### Task brief
Produce as output only the lines below starting at the line with "Think of this" and continuing through the line with "Please point out the thin", each one exactly as written.

### Provided data
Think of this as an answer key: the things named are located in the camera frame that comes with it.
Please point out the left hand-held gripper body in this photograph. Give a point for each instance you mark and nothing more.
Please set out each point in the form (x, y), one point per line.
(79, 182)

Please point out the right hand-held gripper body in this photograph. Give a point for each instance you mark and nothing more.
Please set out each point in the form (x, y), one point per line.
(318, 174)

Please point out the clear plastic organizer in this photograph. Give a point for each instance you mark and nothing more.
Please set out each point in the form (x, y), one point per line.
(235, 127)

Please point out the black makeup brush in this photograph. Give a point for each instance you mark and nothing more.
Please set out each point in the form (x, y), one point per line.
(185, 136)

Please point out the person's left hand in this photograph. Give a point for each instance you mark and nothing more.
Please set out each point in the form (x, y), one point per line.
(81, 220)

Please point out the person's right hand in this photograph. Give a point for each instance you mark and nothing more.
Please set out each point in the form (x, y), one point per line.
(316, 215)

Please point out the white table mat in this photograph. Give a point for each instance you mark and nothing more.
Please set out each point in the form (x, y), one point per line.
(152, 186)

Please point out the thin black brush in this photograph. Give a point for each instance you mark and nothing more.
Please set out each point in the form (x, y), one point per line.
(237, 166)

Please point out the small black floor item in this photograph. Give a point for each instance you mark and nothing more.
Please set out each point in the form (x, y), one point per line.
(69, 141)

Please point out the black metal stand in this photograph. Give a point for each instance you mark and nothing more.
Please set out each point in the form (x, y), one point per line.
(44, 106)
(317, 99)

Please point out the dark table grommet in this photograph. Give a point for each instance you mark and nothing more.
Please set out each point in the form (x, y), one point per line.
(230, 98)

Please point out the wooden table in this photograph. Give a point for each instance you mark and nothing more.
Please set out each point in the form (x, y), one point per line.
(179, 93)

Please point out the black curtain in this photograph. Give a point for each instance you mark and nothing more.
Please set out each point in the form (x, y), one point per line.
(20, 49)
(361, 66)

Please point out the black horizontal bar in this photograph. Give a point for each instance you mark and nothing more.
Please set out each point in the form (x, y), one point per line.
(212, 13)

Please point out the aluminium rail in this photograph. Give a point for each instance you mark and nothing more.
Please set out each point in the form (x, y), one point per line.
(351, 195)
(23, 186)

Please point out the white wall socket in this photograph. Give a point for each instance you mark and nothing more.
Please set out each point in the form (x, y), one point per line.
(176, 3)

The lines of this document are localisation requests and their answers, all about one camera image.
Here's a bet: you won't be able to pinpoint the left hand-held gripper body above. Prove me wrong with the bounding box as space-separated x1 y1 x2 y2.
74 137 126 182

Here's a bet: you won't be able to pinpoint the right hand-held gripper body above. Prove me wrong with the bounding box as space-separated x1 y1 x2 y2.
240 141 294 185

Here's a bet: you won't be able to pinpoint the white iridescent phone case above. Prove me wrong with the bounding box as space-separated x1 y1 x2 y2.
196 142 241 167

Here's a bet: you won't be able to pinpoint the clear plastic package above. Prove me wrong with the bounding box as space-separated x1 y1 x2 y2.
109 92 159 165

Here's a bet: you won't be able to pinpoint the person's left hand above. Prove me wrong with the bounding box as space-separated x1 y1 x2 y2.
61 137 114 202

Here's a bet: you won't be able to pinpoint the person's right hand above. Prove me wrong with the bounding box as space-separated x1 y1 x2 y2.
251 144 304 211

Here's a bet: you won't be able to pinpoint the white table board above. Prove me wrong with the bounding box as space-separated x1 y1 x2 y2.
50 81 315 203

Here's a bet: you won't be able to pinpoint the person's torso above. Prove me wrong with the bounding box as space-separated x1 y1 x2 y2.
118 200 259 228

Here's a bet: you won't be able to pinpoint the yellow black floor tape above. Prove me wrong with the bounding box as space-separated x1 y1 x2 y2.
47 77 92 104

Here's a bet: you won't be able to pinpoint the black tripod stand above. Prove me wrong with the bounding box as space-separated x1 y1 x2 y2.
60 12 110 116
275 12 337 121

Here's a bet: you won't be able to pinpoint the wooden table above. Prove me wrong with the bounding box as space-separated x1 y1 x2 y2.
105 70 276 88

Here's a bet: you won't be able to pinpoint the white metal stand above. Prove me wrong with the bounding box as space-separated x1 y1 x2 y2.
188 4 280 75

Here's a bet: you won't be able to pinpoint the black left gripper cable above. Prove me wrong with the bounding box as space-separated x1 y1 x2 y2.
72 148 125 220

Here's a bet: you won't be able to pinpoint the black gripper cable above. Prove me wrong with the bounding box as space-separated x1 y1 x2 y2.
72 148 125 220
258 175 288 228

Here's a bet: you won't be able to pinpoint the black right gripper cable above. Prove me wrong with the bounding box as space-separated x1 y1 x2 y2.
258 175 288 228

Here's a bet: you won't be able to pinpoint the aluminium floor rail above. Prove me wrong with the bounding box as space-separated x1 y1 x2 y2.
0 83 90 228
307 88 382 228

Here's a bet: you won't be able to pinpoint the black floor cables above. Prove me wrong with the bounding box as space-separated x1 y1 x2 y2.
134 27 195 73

==

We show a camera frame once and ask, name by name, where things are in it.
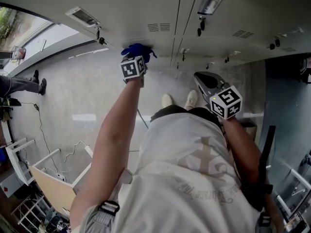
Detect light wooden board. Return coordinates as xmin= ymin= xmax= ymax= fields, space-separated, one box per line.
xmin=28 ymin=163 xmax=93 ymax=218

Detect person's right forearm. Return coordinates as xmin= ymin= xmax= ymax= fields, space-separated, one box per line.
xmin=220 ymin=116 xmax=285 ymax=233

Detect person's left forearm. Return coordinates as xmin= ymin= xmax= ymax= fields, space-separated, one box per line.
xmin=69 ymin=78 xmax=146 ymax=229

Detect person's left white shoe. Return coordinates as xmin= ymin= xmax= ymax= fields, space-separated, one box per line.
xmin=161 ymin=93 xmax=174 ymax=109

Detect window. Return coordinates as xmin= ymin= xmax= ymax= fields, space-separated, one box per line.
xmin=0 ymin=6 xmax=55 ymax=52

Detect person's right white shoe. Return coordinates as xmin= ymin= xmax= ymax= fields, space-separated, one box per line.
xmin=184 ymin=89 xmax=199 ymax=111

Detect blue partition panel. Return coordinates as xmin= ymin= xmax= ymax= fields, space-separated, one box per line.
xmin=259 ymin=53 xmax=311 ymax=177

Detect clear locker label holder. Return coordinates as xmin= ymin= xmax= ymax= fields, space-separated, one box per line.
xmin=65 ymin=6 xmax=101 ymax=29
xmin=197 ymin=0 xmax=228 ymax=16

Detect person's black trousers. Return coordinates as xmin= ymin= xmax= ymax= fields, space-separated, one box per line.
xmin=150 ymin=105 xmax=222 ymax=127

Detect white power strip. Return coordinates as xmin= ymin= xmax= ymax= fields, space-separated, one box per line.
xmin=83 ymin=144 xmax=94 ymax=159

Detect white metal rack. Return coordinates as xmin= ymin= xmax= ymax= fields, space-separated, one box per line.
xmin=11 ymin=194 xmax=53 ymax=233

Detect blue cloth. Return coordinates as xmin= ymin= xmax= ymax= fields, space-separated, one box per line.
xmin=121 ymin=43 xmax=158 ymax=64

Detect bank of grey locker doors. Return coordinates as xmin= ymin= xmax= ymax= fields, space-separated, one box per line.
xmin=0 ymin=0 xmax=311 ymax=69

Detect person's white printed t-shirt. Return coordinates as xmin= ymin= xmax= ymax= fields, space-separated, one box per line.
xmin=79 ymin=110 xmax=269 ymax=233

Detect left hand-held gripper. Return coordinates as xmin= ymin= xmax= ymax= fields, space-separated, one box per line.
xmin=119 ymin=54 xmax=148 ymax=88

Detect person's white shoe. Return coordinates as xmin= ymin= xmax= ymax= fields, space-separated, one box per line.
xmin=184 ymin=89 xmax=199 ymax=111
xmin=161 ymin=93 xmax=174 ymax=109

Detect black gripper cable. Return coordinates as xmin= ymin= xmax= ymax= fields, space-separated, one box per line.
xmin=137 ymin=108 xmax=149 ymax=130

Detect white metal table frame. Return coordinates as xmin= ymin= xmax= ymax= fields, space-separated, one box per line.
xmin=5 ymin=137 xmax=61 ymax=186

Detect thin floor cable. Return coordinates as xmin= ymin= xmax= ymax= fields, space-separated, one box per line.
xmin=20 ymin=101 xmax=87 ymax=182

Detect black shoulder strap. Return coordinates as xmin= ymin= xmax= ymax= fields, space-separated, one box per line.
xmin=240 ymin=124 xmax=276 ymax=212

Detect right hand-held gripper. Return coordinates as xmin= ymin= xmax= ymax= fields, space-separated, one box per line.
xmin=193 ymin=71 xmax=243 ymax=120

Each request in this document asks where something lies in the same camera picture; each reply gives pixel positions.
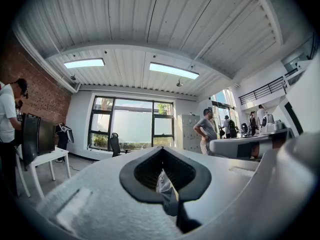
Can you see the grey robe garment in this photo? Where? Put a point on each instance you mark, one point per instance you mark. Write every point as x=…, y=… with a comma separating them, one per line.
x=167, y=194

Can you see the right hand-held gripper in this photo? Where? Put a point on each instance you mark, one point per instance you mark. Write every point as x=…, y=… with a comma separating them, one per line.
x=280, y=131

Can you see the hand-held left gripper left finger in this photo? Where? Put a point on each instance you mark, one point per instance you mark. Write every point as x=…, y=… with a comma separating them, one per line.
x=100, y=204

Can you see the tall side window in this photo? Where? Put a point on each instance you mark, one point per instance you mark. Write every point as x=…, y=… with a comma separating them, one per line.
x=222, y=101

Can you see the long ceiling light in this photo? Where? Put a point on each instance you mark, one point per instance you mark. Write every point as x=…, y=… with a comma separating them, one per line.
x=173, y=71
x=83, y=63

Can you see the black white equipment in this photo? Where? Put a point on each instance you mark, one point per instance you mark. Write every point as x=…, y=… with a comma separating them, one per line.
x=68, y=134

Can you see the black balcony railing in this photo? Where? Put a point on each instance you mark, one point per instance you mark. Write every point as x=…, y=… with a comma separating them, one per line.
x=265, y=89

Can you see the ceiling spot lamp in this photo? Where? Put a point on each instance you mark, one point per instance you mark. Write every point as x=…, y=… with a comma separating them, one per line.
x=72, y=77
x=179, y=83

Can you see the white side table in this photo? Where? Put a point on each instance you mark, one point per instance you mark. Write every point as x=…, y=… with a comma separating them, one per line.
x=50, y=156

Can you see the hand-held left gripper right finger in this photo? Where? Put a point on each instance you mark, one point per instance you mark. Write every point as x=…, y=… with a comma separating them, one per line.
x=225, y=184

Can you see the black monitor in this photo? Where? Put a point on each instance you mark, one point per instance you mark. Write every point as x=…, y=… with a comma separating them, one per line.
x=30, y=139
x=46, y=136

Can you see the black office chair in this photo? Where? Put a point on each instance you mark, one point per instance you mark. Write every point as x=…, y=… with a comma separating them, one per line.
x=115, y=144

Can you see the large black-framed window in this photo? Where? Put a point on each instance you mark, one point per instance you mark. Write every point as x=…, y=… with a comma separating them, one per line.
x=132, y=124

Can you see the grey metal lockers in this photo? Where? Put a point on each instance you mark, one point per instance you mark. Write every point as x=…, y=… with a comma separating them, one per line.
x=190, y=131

* * *

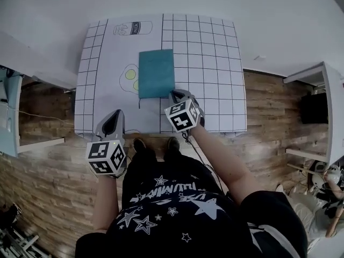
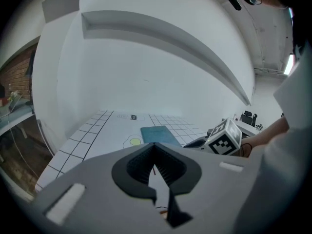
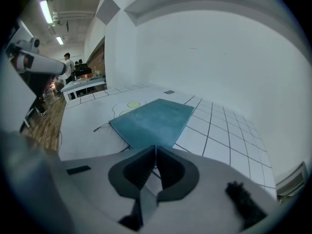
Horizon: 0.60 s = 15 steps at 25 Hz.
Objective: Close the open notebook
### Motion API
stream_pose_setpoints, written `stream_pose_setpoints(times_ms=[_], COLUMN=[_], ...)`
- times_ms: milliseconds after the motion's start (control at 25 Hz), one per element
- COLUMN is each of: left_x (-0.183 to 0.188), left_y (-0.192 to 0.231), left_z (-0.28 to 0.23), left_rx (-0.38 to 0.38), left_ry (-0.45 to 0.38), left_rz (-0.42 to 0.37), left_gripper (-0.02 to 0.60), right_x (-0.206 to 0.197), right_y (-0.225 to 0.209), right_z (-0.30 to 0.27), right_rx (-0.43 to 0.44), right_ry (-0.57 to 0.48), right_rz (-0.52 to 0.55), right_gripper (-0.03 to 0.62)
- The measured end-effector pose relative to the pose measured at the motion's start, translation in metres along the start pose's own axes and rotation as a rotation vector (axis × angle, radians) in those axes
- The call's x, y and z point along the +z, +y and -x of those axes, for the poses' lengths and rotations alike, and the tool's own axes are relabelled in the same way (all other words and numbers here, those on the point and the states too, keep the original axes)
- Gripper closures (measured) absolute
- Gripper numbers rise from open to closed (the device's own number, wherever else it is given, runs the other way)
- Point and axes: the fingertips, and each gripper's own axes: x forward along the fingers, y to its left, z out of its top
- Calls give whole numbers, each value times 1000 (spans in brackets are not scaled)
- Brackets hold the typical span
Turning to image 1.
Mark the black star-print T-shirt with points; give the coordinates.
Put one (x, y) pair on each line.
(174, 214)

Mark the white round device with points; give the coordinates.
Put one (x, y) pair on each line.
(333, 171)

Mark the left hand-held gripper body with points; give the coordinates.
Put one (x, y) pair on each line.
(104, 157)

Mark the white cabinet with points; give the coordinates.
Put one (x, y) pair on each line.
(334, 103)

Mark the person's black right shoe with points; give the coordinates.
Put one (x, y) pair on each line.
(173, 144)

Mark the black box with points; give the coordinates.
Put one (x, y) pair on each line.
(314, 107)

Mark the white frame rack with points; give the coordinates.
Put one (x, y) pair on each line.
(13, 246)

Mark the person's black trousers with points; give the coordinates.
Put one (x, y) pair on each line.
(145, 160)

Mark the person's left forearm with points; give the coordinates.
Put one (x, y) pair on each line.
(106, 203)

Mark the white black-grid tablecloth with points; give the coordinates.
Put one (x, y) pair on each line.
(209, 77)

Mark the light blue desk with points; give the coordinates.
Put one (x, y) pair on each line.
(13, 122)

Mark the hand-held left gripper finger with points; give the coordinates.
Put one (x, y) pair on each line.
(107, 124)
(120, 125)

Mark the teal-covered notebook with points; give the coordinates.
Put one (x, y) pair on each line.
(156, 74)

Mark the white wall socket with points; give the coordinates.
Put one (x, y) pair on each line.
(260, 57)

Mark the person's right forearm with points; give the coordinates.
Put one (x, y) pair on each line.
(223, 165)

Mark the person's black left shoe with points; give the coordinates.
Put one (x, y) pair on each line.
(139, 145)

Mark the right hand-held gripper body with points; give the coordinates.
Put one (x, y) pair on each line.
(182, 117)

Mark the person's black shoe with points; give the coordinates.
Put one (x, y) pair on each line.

### Task response
Think of this as an answer key: the things named are located in the camera frame that comes with it.
Please point out the left hand-held gripper body in this photograph. Give a point for each instance you mark and nothing more.
Please set out each point in the form (x, y), one point per line.
(79, 182)

Please point out the right hand-held gripper body in this photograph. Give a point for each instance you mark and nothing more.
Please set out each point in the form (x, y), one point per line.
(318, 174)

Please point out the clear plastic organizer in this photograph. Give a point for each instance you mark and nothing more.
Please set out each point in the form (x, y), one point per line.
(235, 127)

Please point out the black makeup brush in this photograph. Give a point for each instance you mark and nothing more.
Please set out each point in the form (x, y), one point per line.
(185, 136)

Please point out the person's left hand in this photograph. Give a point for each instance you mark and nothing more.
Please set out each point in the form (x, y), one point per line.
(81, 220)

Please point out the person's right hand in this photograph. Give a point for each instance you mark and nothing more.
Please set out each point in the form (x, y), one point per line.
(316, 215)

Please point out the white table mat in this photograph. Give a point for each instance you mark and nothing more.
Please set out each point in the form (x, y), one point per line.
(152, 186)

Please point out the thin black brush in this photograph. Give a point for each instance you mark and nothing more.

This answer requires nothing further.